Hot shearing devices of this kind in general are combined with plants for manufacture of hot-pressed or forged products from non-ferrous metals. For the production of pressed aluminum foils or sheet material, for instance, extruded aluminum rods are taken from store and placed in a heater until where they are heated to a certain processing temperature and are subsequently transported to a hot shearing apparatus. In this hot shearing apparatus the heated rods are cut to certain lengths and then supplied to a molding machine, for example an extruder.
Billet hot shearing apparatus normally have a fixed front shearing bushing and a rear shearing bushing which is vertically movable, a transport means for advancing the rods into the shearing bushing and for returning the remainder of the rod into the heater unit, and an abutment means for limiting the advance and initiating the shearing process.

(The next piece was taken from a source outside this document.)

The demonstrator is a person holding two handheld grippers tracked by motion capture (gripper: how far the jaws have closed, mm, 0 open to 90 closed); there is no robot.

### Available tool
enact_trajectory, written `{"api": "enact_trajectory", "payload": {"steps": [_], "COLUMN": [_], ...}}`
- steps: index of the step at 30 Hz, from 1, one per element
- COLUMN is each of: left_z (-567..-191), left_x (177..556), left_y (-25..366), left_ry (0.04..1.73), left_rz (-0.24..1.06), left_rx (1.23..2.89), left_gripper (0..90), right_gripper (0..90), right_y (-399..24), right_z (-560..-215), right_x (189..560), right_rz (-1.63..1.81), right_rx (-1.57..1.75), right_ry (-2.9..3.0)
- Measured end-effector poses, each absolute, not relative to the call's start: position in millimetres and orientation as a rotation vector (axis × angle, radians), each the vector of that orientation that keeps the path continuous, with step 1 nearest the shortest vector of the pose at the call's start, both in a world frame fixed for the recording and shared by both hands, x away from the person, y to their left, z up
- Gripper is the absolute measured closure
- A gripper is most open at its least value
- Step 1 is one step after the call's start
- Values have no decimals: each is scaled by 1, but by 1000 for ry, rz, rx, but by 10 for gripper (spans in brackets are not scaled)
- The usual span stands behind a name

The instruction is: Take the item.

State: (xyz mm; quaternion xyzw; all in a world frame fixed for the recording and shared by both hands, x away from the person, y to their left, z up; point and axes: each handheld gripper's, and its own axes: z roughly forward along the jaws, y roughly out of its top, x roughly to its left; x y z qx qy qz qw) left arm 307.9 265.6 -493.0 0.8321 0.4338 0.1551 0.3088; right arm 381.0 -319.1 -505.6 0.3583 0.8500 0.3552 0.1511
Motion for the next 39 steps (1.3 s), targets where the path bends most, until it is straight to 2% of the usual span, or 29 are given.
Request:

Moreover, known hot shearing devices comprise hydraulic drive means to produce the shear forces, a receptacle for the sheared billets, and ejector and transfer devices for removing the sheared billets from the shearing apparatus. The known hot shearing apparatus for billets have disadvantages which greatly limit their field of application and availability. For instance, it is a disadvantage that the length of the shearing bushings is much greater than their diameter. This results in a great channel length which makes it likely for the billets, which are often curved or bent due to the heating, to contact the inner wall of the channel. Any such contact, however, causes friction which impairs the transportation. As the hot aluminum has a tendency to adhere firmly to the faces of the shearing bushings the transportation of the rods through the shearing bushings often is rendered so difficult that the rods can no longer pass through the bushing openings without trouble. In such cases the entire plant must be shut down and cleaned.
The inventor discovered that even a larger inner diameter of the bushings, by which the clearance between the billets or bars and the bushings would be enlarged, does not help to eliminate the above mentioned difficulties.
Contacting of the bushings walls, in particular by distorted billets or rods cannot be avoided by the selection of larger bushing diameters which are selected in accordance with the respective maximum curvature of the billets or rods because the billets or rods are deformed to such an extent during the first shearing that the larger parts of their circumference engages the inner wall of the bushing. Thus the clearance mentioned is eliminated for the second shearing already and for all further shearing processes to which the respective billet is subjected. Moreover, further serious disadvantages result from the choice of a larger inner diameter of the bushings. For instance, the inclination or tilting of the billets or rods with respect to the longitudinal axis during the shearing process will be the larger the larger the clearance between the diameters is chosen to be. This will produce an oblique cut, i.e. a cut which does not extend vertically to the longitudinal axis of the billet or rod. Furthermore, the diameter of the billet at the sheared end because more deformed by the upsetting of material in the case of a large clearance and becomes so enlarged that also the diameter of the recipient of the extruder or extrusion press for tubes must be selected to be so much larger. The resulting disadvantages regarding air pockets and reduced specific pressing forces are wellknown.
Known hot shearing devices for billets include abutment means which have sensor pins to release the shearing process when contacted by the billet end. The sensor pin may enter into the material of the billets or rods which was softened by the heating and may considerably obstruct the transverse displacement required during shearing of the billet sections to be severed. This may also result in abrasion or sticking of the pins, thus disturbing the proper functioning of the plant.
Another disadvantage of the known hot shearing apparatus resides in the lateral transfer of the billets which frequently consist of two rod rests from the hot shearing apparatus to the loading means of the press or to an intermediate station when the part sections of the billets are dumped to the side out of the take-up means.